Os governos coloniais realmente puniam indivíduos que
fizeram aquisições não-autorizadas de terras indígenas. Para o assentamento
inicial, Roger Williams obteve um título dos índios antes de se estabelecer em
Providence; Plymouth obteve título após o assentamento. Mesmo este título seria
irrelevante, uma vez que o consentimento indígena para o assentamento de
Plymouth havia sido imediato. Connecticut e New Haven seguiram o padrão
estabelecido por Williams em Providence. O assentamento inglês no Vale de Connecticut
foi positivamente encorajado por algumas tribos nos anos 1630,
que esperavam que o inglês pudesse servir como um obstáculo útil contra as
ambições dos Pequots, uma tribo odiada que havia começado a forçar conquista
nesta área. Uma vez assentados, estas colônias da Nova Inglaterra procederam em
comprar quaisquer terras adicionais que eles desejassem.
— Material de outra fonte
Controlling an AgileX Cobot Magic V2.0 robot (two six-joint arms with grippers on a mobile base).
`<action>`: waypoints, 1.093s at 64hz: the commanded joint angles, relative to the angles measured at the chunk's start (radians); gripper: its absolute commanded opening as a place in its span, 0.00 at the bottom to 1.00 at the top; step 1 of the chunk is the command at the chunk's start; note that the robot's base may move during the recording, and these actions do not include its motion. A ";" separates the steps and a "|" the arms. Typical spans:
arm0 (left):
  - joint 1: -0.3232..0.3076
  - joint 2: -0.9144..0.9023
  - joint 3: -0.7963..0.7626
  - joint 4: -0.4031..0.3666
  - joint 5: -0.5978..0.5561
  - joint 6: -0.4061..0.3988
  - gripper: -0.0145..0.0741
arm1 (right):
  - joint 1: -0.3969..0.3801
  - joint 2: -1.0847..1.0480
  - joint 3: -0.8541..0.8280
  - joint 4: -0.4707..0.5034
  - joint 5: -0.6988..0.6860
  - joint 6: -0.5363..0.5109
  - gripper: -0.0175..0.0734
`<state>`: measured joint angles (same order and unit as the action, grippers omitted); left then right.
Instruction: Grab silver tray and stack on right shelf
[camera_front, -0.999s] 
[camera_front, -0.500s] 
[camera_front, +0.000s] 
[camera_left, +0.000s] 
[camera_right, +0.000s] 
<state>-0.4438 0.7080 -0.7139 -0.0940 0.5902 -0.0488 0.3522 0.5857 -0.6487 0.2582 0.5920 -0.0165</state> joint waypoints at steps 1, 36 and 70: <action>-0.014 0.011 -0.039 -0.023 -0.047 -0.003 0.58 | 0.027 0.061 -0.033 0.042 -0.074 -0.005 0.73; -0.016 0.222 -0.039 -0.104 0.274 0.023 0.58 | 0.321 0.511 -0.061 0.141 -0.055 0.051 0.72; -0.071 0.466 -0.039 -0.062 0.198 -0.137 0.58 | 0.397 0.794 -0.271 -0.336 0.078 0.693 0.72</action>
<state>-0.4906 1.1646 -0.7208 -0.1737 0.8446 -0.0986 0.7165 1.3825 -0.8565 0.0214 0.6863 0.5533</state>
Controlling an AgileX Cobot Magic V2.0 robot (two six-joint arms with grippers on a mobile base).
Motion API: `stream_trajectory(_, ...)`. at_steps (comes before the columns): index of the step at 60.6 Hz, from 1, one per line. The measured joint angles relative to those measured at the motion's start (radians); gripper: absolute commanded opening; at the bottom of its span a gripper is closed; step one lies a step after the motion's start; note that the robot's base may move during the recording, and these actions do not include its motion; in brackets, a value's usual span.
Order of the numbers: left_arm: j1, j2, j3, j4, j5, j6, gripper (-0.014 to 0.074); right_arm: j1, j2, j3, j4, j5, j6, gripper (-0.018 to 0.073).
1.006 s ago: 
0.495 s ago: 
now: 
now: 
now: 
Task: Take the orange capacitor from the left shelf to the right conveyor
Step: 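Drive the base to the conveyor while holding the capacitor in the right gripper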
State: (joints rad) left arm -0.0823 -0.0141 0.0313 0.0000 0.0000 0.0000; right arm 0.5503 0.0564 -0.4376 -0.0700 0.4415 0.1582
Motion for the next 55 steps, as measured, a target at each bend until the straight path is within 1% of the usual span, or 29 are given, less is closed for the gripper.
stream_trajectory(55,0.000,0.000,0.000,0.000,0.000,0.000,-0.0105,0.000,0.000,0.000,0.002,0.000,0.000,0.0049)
Cada colônia negociava com os índios, que estavam muito
felizes em vender terras - uma mercadoria de que desfrutavam em grande
abundância, principalmente considerando a escassez da população norte-americana
da época. "Em troca", escreve o estudioso jurídico James Warren
Springer, "o homem branco ofereceu facas de metal, enxadas e outros
instrumentos de raro valor para uma sociedade neolítica”; além disso, o índio
poderia pedir tecidos, roupas, jóias e outros luxos para alegrar sua vida. O
nativo costumava tomar a iniciativa nessas transações, pois cobiçava os bens do
homem branco tão intensamente quanto o colono ansiava por mais terras".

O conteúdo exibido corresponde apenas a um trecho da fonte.